Steve cultivated whimsy. What other C.E.O. knows the history of English and Chinese tea roses and has a favorite David Austin rose?
He had surprises tucked in all his pockets. I’ll venture that Laurene will discover treats — songs he loved, a poem he cut out and put in a drawer — even after 20 years of an exceptionally close marriage. I spoke to him every other day or so, but when I opened The New York Times and saw a feature on the company’s patents, I was still surprised and delighted to see a sketch for a perfect staircase.
With his four children, with his wife, with all of us, Steve had a lot of fun.
He treasured happiness.
Then, Steve became ill and we watched his life compress into a smaller circle. Once, he’d loved walking through Paris. He’d discovered a small handmade soba shop in Kyoto. He downhill skied gracefully. He cross-country skied clumsily. No more.
Eventually, even ordinary pleasures, like a good peach, no longer appealed to him.
Yet, what amazed me, and what I learned from his illness, was how much was still left after so much had been taken away.
I remember my brother learning to walk again, with a chair.
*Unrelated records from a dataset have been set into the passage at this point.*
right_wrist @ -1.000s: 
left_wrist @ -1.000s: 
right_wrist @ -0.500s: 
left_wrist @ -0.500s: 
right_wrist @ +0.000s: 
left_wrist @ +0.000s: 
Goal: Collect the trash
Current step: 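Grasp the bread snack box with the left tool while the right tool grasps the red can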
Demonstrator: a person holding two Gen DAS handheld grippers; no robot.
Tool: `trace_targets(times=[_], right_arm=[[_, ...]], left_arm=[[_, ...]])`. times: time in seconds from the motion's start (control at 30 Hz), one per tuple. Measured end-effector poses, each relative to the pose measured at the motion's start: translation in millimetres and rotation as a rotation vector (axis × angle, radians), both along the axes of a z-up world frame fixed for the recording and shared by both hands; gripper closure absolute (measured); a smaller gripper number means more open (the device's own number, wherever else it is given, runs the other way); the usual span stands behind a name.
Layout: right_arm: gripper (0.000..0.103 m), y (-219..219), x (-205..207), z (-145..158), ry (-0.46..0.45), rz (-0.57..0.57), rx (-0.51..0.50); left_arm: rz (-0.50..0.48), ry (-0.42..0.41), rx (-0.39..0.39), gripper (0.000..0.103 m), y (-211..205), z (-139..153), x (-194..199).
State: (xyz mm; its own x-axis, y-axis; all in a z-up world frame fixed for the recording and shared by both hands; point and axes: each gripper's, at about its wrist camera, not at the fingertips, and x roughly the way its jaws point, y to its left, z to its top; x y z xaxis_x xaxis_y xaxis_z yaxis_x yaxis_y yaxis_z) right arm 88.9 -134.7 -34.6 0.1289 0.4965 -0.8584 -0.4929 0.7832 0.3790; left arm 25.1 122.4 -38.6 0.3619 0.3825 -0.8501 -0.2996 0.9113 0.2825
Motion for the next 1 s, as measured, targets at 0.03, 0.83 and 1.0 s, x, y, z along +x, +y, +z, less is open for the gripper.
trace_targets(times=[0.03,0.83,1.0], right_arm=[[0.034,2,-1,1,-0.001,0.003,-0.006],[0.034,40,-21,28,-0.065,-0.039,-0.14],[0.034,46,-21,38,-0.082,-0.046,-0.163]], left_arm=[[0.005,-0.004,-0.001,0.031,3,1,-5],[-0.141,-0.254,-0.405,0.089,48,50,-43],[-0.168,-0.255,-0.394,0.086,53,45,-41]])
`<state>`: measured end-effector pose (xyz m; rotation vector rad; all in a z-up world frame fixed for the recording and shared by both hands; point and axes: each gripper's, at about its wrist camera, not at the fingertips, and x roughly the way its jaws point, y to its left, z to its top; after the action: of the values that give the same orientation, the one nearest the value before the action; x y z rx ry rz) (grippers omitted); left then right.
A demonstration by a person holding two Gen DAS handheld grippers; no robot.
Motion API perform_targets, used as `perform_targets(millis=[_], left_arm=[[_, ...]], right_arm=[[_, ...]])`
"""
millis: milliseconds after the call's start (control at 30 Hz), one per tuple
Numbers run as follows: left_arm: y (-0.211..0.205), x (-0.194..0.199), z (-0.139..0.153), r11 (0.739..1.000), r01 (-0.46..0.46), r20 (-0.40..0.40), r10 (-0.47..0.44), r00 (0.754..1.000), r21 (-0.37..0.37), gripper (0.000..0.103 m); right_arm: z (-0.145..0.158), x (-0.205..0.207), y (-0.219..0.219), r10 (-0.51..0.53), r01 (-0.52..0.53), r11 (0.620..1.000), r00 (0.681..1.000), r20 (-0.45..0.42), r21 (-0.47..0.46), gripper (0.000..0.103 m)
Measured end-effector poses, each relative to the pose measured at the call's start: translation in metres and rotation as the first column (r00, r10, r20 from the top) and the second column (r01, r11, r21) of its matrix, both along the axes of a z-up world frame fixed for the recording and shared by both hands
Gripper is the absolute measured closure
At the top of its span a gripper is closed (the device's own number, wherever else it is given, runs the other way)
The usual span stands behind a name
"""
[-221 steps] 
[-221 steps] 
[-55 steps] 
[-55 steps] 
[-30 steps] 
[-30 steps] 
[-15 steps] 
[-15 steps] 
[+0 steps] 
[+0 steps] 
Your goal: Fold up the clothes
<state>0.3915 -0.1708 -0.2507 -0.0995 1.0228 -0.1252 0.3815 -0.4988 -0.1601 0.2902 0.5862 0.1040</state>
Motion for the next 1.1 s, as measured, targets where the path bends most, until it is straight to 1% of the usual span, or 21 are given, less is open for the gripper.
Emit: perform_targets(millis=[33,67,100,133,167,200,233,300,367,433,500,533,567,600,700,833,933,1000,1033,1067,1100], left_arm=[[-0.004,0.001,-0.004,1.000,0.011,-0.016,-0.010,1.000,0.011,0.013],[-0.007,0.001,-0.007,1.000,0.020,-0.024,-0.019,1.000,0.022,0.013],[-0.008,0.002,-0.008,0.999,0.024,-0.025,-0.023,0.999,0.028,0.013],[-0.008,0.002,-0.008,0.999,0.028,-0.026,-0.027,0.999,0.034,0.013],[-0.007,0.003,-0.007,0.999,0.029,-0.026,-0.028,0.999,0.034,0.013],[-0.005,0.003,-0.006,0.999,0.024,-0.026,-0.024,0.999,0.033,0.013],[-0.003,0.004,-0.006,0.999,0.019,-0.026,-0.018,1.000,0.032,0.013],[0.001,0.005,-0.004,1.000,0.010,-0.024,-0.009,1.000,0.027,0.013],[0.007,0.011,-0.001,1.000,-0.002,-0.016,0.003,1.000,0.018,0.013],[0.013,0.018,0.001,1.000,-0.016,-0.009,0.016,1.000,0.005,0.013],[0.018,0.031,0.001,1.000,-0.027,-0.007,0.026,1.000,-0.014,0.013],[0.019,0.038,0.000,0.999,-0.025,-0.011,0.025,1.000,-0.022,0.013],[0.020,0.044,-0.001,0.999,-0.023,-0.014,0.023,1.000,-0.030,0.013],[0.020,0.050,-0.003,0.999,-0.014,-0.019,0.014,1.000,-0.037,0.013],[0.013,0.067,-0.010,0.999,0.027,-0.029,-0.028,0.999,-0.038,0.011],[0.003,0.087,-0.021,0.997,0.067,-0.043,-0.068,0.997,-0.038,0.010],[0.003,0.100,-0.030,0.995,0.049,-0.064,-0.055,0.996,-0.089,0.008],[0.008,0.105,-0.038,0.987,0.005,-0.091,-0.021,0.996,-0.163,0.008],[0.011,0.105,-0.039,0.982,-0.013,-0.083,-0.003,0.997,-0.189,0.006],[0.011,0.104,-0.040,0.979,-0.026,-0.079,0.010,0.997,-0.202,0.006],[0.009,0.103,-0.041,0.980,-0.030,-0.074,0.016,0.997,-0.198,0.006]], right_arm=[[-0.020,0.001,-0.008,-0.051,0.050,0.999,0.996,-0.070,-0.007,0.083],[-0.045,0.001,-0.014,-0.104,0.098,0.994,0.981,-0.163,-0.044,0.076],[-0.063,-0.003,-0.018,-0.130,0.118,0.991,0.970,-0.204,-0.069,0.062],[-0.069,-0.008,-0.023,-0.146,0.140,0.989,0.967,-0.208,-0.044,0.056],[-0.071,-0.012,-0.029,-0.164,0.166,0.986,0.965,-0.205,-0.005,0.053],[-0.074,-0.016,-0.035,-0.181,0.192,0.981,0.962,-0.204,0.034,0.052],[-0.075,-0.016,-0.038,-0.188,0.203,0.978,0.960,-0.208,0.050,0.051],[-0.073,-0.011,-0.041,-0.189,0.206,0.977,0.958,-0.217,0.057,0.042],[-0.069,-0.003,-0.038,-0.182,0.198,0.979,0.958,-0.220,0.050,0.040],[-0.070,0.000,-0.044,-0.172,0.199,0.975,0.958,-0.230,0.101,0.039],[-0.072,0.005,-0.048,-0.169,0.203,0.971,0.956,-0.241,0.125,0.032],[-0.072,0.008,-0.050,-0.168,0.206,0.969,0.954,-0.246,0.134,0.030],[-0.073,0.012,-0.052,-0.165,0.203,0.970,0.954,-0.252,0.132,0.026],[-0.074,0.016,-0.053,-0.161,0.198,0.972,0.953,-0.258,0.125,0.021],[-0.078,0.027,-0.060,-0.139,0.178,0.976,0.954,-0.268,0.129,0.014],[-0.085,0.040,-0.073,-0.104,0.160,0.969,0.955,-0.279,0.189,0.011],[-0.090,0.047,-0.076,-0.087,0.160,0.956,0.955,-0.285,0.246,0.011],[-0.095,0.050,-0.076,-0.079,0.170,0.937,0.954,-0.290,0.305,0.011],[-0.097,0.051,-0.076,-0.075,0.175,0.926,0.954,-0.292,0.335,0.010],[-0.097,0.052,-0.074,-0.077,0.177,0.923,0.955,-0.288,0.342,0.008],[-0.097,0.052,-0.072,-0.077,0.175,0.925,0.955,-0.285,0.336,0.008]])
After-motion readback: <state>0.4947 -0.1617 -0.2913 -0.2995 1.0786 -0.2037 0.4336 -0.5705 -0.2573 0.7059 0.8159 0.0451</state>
After his liver transplant, once a day he would get up on legs that seemed too thin to bear him, arms pitched to the chair back. He’d push that chair down the Memphis hospital corridor towards the nursing station and then he’d sit down on the chair, rest, turn around and walk back again. He counted his steps and, each day, pressed a little farther.
Laurene got down on her knees and looked into his eyes.
“You can do this, Steve,” she said. His eyes widened. His lips pressed into each other.
He tried. He always, always tried, and always with love at the core of that effort. He was an intensely emotional man.
I realized during that terrifying time that Steve was not enduring the pain for himself. He set destinations: his son Reed’s graduation from high school, his daughter Erin’s trip to Kyoto, the launching of a boat he was building on which he planned to take his family around the world and where he hoped he and Laurene would someday retire.
Even ill, his taste, his discrimination and his judgment held. He went through 67 nurses before finding kindred spirits and then he completely trusted the three who stayed with him to the end. Tracy. Arturo. Elham.
One time when Steve had contracted a tenacious pneumonia his doctor forbid everything — even ice. We were in a standard I.C.U. unit. Steve, who generally disliked cutting in line or dropping his own name, confessed that this once, he’d like to be treated a little specially.
I told him: Steve, this is special treatment.
He leaned over to me, and said: “I want it to be a little more special.”
Intubated, when he couldn’t talk, he asked for a notepad. He sketched devices to hold an iPad in a hospital bed. He designed new fluid monitors and x-ray equipment. He redrew that not-quite-special-enough hospital unit. And every time his wife walked into the room, I watched his smile remake itself on his face.
For the really big, big things, you have to trust me, he wrote on his sketchpad. He looked up. You have to.
By that, he meant that we should disobey the doctors and give him a piece of ice.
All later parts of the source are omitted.